• _Activity_:
Check every line below for the string "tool". Copy the ones that have it.

• _Data shown_:

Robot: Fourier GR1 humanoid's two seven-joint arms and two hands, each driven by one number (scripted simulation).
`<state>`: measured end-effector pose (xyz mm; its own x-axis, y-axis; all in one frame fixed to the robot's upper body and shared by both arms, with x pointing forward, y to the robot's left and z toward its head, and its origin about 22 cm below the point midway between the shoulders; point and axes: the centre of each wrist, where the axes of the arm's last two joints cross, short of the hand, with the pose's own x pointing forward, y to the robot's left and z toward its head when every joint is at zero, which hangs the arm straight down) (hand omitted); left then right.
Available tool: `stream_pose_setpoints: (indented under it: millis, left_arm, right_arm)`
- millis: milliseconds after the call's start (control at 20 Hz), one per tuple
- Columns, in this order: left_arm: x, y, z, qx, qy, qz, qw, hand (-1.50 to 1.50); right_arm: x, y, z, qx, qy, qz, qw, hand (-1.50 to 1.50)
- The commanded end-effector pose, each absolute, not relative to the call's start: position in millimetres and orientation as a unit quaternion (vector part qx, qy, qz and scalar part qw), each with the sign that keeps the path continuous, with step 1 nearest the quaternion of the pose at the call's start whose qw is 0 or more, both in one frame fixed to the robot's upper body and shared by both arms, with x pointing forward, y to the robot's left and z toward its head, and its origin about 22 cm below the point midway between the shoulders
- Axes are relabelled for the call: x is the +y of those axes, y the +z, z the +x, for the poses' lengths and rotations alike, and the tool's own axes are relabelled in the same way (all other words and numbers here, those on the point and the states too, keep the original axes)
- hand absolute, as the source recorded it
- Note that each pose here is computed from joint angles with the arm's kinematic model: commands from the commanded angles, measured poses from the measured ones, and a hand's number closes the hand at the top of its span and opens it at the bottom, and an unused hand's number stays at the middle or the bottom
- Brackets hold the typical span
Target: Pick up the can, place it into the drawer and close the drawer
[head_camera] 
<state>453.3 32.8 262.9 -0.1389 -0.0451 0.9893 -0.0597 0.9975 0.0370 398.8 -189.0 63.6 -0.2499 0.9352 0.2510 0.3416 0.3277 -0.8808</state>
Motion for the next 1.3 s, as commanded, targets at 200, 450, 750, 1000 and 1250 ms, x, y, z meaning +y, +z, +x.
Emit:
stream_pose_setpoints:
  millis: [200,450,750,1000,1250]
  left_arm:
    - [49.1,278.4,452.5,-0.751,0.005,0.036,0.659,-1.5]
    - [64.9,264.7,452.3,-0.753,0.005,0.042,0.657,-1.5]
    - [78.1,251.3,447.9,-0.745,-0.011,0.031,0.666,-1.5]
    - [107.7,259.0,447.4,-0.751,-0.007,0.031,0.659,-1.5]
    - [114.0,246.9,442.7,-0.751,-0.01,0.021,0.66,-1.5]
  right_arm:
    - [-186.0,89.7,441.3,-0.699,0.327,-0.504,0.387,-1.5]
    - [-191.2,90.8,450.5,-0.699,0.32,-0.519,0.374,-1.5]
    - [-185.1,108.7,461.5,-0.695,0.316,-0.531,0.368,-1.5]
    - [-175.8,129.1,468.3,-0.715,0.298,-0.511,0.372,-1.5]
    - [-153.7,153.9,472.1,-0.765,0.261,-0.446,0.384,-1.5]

• _Written response_:
Available tool: `stream_pose_setpoints: (indented under it: millis, left_arm, right_arm)`
- Axes are relabelled for the call: x is the +y of those axes, y the +z, z the +x, for the poses' lengths and rotations alike, and the tool's own axes are relabelled in the same way (all other words and numbers here, those on the point and the states too, keep the original axes)

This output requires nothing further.